Harlingen parks and rec board wrestles with re-opening rules

HARLINGEN — The city’s Parks and Recreation Department board is discussing how to safely re-open the city’s parks following the governor’s declaration to end pandemic-related restrictions.

Javier Mendez, parks director, told the board at a meeting last week that Mayor Chris Boswell had recommended the board come up with protocols to safely allow kids and their parents back onto city playgrounds.

“I just wanted to summarize everything I put together on this re-opening plan, and that  was the staff would go out and initially clean all the playgrounds with soap and water because that’s what the CDC guidelines or recommendations are,” Mendez told the board. “If you wash them down with soap and water and then from there on we can disinfect them with a chemical that we use on our electrostatic equipment.”

Mendez said his plan, stressing it was merely a draft at this point, would then have parks and rec personnel close each playground for 15 minutes on the afternoon to disinfect them again.

“We’ll have sanitizing stations at each playground as soon as you walk in, and it will have all the rules that you need to abide by, and then will have the sanitizing station, the hand-sanitizer station, at each entrance,” he said.

Mendez said admittance to the playgrounds would be limited to one-third capacity, and the number would be posted on signage at each playground. Masks would still be required.

One board member, Abel Castaneda, questioned just how the parks and rec department would enforce the rules.

“As far as that, are the police going to police that?” he asked. “Are they going to address it when they see something? Because I’ve talked to some of them and they don’t care. It’s like, ‘I’m not going to enforce anything.’”

“A lot of it is self-enforcement, Abel,” Mendez said. “It’s going to be difficult for us all if we see people engaged too close or not wearing their mask or whatever.
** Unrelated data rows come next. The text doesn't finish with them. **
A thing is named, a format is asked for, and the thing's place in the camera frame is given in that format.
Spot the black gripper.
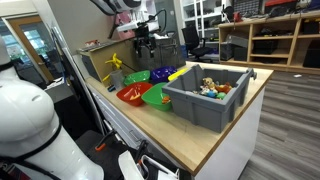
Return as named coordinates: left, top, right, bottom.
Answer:
left=133, top=25, right=157, bottom=59

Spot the green plastic bowl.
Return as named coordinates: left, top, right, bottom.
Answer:
left=140, top=82, right=173, bottom=112
left=123, top=69, right=151, bottom=87

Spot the blue plastic bowl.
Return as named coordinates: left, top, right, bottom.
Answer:
left=150, top=65, right=178, bottom=84

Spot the yellow plastic bowl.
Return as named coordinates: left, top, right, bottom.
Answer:
left=167, top=67, right=190, bottom=82

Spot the red plastic bowl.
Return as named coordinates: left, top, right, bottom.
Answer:
left=116, top=81, right=154, bottom=107

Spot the tan cream plush doll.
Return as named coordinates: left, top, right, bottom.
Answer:
left=201, top=76, right=216, bottom=91

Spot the blue cream bear doll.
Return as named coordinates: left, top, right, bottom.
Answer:
left=204, top=88, right=219, bottom=99

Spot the orange red plush doll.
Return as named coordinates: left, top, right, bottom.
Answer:
left=215, top=82, right=234, bottom=95

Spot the large yellow clamp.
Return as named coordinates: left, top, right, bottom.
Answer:
left=104, top=52, right=124, bottom=71

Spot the black office chair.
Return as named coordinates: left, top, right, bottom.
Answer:
left=181, top=25, right=215, bottom=63

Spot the black slanted panel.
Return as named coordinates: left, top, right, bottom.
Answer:
left=49, top=27, right=108, bottom=135

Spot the grey plastic bin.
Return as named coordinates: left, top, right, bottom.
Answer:
left=161, top=63, right=259, bottom=134

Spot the orange black bar clamp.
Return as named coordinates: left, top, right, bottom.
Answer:
left=94, top=129, right=118, bottom=152
left=134, top=139, right=150, bottom=165

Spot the wooden framed door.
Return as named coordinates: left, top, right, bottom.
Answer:
left=5, top=14, right=55, bottom=83

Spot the white drawer cabinet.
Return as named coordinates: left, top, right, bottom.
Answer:
left=87, top=83, right=266, bottom=180

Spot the wooden shelf unit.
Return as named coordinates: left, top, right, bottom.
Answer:
left=217, top=11, right=320, bottom=75

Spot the white plastic bracket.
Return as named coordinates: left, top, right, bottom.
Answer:
left=117, top=149, right=181, bottom=180

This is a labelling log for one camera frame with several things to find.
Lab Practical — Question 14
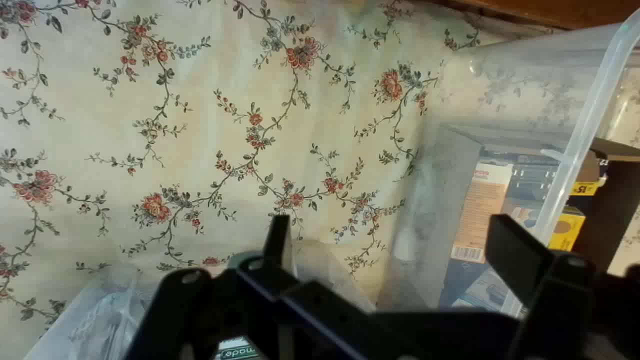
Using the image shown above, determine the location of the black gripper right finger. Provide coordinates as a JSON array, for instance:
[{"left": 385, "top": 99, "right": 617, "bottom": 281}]
[{"left": 484, "top": 212, "right": 599, "bottom": 360}]

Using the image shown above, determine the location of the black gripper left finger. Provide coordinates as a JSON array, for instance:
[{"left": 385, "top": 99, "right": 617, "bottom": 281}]
[{"left": 125, "top": 212, "right": 376, "bottom": 360}]

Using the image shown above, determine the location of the brown cardboard box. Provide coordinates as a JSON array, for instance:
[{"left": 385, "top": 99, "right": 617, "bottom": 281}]
[{"left": 449, "top": 160, "right": 515, "bottom": 266}]

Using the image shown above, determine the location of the dark brown open box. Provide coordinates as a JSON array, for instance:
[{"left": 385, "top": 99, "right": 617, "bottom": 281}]
[{"left": 569, "top": 136, "right": 640, "bottom": 276}]

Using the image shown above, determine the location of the large clear plastic storage box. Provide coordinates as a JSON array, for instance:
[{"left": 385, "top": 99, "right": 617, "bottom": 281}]
[{"left": 412, "top": 11, "right": 640, "bottom": 318}]

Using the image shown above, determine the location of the small clear plastic storage box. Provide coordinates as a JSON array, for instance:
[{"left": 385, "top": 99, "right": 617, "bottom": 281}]
[{"left": 23, "top": 266, "right": 160, "bottom": 360}]

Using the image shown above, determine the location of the yellow small carton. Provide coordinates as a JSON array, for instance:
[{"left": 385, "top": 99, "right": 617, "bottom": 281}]
[{"left": 546, "top": 204, "right": 588, "bottom": 254}]

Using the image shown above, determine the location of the floral white bedspread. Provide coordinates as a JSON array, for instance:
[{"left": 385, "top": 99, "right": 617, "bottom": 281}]
[{"left": 0, "top": 0, "right": 508, "bottom": 360}]

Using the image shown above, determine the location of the brown wooden bed footboard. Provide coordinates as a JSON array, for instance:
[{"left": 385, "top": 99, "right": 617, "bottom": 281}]
[{"left": 426, "top": 0, "right": 640, "bottom": 33}]

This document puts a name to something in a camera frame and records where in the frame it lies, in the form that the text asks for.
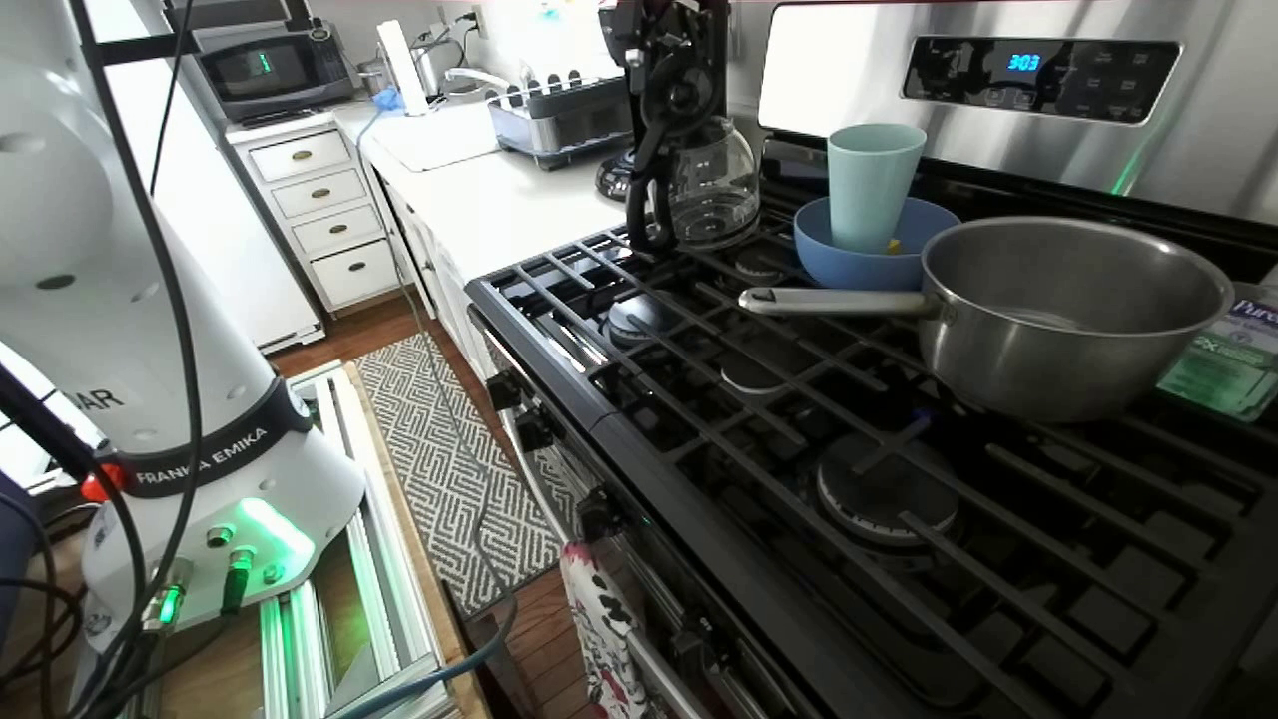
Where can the glass coffee jar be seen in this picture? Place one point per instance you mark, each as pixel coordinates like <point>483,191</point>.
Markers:
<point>721,191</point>

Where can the white bottle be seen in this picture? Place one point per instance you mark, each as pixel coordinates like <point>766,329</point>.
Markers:
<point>403,64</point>

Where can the red white dish towel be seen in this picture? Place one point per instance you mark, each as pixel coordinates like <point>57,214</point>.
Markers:
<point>601,641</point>

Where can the teal plastic cup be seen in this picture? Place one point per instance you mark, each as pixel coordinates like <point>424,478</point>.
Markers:
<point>874,183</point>

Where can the black microwave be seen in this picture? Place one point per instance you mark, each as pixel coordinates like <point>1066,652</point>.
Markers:
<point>274,74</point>

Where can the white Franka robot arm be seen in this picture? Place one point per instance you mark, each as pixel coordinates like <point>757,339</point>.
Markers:
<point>134,333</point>

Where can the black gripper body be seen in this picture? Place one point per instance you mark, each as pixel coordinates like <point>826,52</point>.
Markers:
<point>672,26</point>

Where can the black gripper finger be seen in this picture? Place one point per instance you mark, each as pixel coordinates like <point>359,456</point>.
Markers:
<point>705,81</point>
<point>645,86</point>

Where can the steel saucepan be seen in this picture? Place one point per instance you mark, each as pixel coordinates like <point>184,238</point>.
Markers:
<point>1066,360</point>

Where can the blue bowl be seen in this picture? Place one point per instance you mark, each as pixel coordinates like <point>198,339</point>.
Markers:
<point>834,259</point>

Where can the green box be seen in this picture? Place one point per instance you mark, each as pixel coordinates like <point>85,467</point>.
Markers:
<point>1224,374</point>

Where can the white drawer cabinet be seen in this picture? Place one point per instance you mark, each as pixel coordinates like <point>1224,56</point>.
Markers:
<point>320,225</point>

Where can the silver toaster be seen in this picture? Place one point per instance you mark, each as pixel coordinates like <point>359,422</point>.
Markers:
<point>562,125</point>

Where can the black gas stove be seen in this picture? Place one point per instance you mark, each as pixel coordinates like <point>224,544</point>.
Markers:
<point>933,534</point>

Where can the grey patterned rug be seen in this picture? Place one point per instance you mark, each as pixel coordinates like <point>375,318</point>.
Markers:
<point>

It’s going to be tough for us to enforce a lot of these.”

“We’re going to have to depend on their parents, the adults, for them to self-enforce,” Mendez said.

Board member Diana Esparza said she was confident adults supervising the kids at playgrounds will do the right thing.

“It’s up to the parents to do what’s best for those children,” she said. “If I have a child and I take him to the playground, I’m going to make sure they follow the guidelines and going strictly by what has to be done for our own good.”

The board set no timetable for coming up with rules to re-open the parks, and Mendez said a final rules recommendation would then go to the city for approval.

“This is a draft and what we’ll want to do is submit it to our health director, the health authority, and then of course ultimately the mayor and he has to sign off on it and approve it,” Mendez said. “He would kind of tell us when he wants to open up the parks.”